4. Kimler İdareye Başvurabilir?
3091 Sayılı Kanun’a göre, taşınmaz malın zilyeti olan kişiler, yani malın fiilen hâkimiyetini elinde bulunduranlar idareye başvurabilirler. Bu zilyetler şunları içerebilir:
Malın sahibi olan kişi: Taşınmazın mülkiyet hakkına sahip olan kişi, aynı zamanda taşınmazın zilyedi olarak kabul edilir. Dolayısıyla malın sahibi, taşınmazlarına yönelik tecavüz veya müdahaleleri önlemek için idareye başvurabilir.

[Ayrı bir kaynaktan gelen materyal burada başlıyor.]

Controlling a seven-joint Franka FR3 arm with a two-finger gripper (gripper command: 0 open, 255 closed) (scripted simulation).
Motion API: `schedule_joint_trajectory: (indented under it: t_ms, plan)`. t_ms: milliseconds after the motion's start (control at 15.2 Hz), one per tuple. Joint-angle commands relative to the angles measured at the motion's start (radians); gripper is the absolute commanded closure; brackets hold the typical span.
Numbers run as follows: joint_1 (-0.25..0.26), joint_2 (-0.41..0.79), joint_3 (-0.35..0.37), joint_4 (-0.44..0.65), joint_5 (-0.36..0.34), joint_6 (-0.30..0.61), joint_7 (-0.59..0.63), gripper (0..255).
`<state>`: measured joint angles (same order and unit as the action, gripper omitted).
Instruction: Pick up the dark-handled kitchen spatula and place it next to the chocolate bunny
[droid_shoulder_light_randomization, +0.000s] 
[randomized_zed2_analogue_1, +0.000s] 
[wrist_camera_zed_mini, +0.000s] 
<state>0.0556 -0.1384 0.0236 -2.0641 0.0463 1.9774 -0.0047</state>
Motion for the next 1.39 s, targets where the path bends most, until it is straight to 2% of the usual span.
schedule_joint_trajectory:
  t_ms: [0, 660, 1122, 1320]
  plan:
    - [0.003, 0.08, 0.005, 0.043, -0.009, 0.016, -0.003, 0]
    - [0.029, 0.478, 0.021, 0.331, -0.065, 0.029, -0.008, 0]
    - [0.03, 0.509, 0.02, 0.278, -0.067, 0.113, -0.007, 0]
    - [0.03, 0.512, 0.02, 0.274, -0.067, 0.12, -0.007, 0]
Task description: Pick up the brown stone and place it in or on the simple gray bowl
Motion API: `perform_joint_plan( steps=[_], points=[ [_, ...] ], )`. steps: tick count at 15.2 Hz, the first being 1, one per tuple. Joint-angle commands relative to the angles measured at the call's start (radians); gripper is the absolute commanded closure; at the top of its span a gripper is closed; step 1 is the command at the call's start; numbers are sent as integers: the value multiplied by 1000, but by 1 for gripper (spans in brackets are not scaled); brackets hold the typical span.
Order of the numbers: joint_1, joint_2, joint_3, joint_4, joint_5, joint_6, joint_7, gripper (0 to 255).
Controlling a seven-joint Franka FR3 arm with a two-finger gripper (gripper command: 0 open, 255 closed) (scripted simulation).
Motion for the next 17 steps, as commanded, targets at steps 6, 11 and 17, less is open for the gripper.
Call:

Üzerinde oturma hakkı, inşaat hakkı veya irtifak hakkı olanlar: Bu haklara sahip kişiler, taşınmazın zilyedi olarak kabul edilirler ve bu haklara dayalı olarak taşınmazın hâkimiyetini elinde bulundururlar. Bu kişiler de taşınmazlarına yönelik tecavüz veya müdahaleleri önlemek için idareye başvurabilirler.
Kiracılar: Taşınmazı kiralayan kişiler, kiralanan taşınmazın geçici bir süre için zilyeti olarak kabul edilirler. Kiracılar da kiraya aldıkları taşınmazlarına yönelik tecavüz veya müdahaleleri önlemek amacıyla idareye başvurabilirler.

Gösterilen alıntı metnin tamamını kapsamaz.